Nei Duclós
Fortes
personagens femininas são um dos pilares do meu novo romance TUDO O QUE PISA
DEIXA RASTRO. Alguns trechos:
IMPERATRIZ LEOPOLDINA
- “Mulher e flor: as plantas amam? Duvido. Mesmo aprumadas num colo de princesa
elas exalam um pouco a indiferença, o ar blasé da bem nascida. No mato então
elas se multiplicam, tendendo mais a formigueiro do que a baile de gala. Fui
criada no luxo, onde estudei livros sobre a natureza. Mas a curiosidade e o
casamento me despejaram neste lugar, que é o paraíso intocado. A diferença é
brutal. No palácio do meu pai, a equitação era uma arte, aqui uma necessidade
de sobrevivência. Vim porque a fantasia é o vestido de baile da mentira. Não me
arrependi a maior parte do tempo, a não ser quando descobri que jamais veria de
novo o lugar da minha mocidade. Mas desde o primeiro instante aceitei e ao
mesmo tempo escolhi o meu destino: ser esposa de um príncipe herdeiro, dar
filhos para eternizar a linhagem e depois ajudar a gerar uma nova pátria no
ventre da dominação e da guerra. Quem presta atenção numa mulher?”
SILVANA - “Porque
foi ver Silvana para o coração bater no teto. Não só pela formosura, mas pela
maneira decidida e liberta de ser. Aquilo era negra para ninguém botar defeito.

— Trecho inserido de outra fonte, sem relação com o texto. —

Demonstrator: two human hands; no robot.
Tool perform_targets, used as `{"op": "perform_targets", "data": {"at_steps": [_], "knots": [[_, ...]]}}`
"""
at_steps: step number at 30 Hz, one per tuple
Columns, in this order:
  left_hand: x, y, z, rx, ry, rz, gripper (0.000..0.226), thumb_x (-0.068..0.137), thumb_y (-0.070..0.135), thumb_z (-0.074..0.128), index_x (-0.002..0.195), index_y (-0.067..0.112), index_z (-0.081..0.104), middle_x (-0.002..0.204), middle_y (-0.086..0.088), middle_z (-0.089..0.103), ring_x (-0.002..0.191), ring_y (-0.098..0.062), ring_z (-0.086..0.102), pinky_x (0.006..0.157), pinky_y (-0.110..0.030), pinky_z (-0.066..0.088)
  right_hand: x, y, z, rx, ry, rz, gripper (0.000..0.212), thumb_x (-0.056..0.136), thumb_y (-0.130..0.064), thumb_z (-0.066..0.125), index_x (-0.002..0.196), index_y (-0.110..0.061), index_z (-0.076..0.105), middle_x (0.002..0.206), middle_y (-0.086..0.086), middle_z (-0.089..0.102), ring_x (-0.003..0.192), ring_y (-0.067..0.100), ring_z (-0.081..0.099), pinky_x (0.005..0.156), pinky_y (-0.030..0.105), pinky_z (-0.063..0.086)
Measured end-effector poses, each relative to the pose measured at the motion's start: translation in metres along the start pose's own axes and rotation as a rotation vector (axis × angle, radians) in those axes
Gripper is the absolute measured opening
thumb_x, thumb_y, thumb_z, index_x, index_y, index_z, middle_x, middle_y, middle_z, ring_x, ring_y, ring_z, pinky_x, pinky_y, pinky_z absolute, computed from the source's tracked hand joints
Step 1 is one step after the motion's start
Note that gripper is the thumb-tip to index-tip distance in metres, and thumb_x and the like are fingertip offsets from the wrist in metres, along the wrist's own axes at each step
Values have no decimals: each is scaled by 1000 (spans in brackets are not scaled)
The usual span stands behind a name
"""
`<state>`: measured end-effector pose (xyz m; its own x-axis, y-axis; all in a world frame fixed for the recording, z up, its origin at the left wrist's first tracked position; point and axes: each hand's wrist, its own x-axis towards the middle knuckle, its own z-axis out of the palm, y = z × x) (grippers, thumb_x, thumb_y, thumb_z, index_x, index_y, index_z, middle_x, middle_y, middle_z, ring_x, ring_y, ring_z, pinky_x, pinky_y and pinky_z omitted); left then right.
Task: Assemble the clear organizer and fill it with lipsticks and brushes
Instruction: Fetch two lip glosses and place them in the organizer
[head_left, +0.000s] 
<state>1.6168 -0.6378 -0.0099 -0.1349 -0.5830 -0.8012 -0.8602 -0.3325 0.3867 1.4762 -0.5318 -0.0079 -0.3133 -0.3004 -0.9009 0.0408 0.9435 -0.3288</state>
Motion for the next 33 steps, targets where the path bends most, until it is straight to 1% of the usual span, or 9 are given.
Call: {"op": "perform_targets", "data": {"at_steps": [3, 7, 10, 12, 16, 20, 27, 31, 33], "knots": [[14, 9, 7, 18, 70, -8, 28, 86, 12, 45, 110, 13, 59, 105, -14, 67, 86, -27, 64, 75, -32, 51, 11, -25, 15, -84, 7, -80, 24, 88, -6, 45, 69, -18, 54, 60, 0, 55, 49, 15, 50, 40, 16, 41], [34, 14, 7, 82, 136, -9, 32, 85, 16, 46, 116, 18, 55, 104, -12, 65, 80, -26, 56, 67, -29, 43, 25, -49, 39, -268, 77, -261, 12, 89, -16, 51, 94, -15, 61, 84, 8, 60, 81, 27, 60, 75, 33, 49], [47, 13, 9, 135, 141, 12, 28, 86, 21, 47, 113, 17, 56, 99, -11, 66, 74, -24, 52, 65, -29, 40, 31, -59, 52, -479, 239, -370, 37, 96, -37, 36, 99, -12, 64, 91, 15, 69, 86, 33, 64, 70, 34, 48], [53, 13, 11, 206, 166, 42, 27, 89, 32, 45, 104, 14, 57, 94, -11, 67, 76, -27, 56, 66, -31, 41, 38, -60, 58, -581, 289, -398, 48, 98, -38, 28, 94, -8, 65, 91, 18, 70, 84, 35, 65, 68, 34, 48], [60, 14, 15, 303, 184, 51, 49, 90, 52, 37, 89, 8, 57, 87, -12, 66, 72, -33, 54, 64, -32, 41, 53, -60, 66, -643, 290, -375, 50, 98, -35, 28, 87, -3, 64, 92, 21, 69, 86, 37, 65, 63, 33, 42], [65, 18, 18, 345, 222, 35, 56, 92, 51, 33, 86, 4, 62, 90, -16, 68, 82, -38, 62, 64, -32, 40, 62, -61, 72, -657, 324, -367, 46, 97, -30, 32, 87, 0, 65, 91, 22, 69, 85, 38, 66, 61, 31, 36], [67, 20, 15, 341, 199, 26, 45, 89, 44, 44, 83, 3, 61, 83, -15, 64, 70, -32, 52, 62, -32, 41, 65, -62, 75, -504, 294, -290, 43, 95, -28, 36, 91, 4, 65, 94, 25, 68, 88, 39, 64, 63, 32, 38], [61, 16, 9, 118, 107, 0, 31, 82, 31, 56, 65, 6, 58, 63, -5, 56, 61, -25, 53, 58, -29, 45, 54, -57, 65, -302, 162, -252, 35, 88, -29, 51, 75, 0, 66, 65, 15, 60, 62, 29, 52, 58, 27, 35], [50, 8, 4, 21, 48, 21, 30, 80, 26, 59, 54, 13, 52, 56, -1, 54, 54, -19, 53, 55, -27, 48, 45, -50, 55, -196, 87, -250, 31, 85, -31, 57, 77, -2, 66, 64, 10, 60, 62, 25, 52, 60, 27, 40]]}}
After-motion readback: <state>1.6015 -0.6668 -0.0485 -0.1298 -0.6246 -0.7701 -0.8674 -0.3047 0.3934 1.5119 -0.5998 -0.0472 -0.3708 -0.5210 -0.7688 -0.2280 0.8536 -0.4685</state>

Para mim, era uma rainha, e eu o príncipe mau que mata todos os pretendentes só
para roubar a moça. Ah, meus amigos, conhecer Silvana foi a única coisa boa que
me aconteceu em todo esse tempo em vivi sobre a terra. Valia mil guerras, podia
derrotar um exército só com uma virada de rosto. Os olhos eram dois pregos
cravados na tua alma como se tu fosse o crucificado. Não tinha como escapar
daquela deusa. Mas eu ainda não tinha visto nada. Quando ela pela primeira vez
dançou para mim, eu vi que estava perdido. O corpo era uma pintura, nem conto
para não provocar inveja. Isso aconteceu no caminho de volta. Ela não aceitou
minhas investidas porque sou judiado, mas ninguém me bota fora assim no
primeiro encontro. Coloquei Silvana em cima de numa junta de bois e inventei
uma espécie de cobertura parecida com as de carruagem. Ela vinha sacolejando,
cheia de flor na cabeça, sorrindo de alegria porque ia rever o pai e mais
faceira ainda porque lhe propus casamento e ela topou. Só para escapar de onde
estava. Mais tarde me confessou que aprendeu a me amar. É como eu digo. Tudo se
aprende nessa vida, até a gostar de um sujeito mal encarado com eu, que todos
conhecem como Lanceiro Fabião, o rastreador”.
A VELHA – “-
Puma, leão baio, suçuarana. Rosna mas não ruge. sopra e assobia. Pia como
pássaro e abateu minha única vaquinha, se banqueteando sem deixar ninguém
chegar perto. Não reparte. Devora até meus peixes quando a sanga está cheia.
Não tenho mais o que comer. Com a guerra, a falta de homem deixou o bicho à vontade.
Não espera mais a noite para caçar. Se expõe de dia e se diverte assustando as
perdizes e os quero queros. Ronda meu casebre a qualquer hora do sol, da noite
ou da chuva. Fixa os olhos em mim como se quisesse gravar meus pensamentos.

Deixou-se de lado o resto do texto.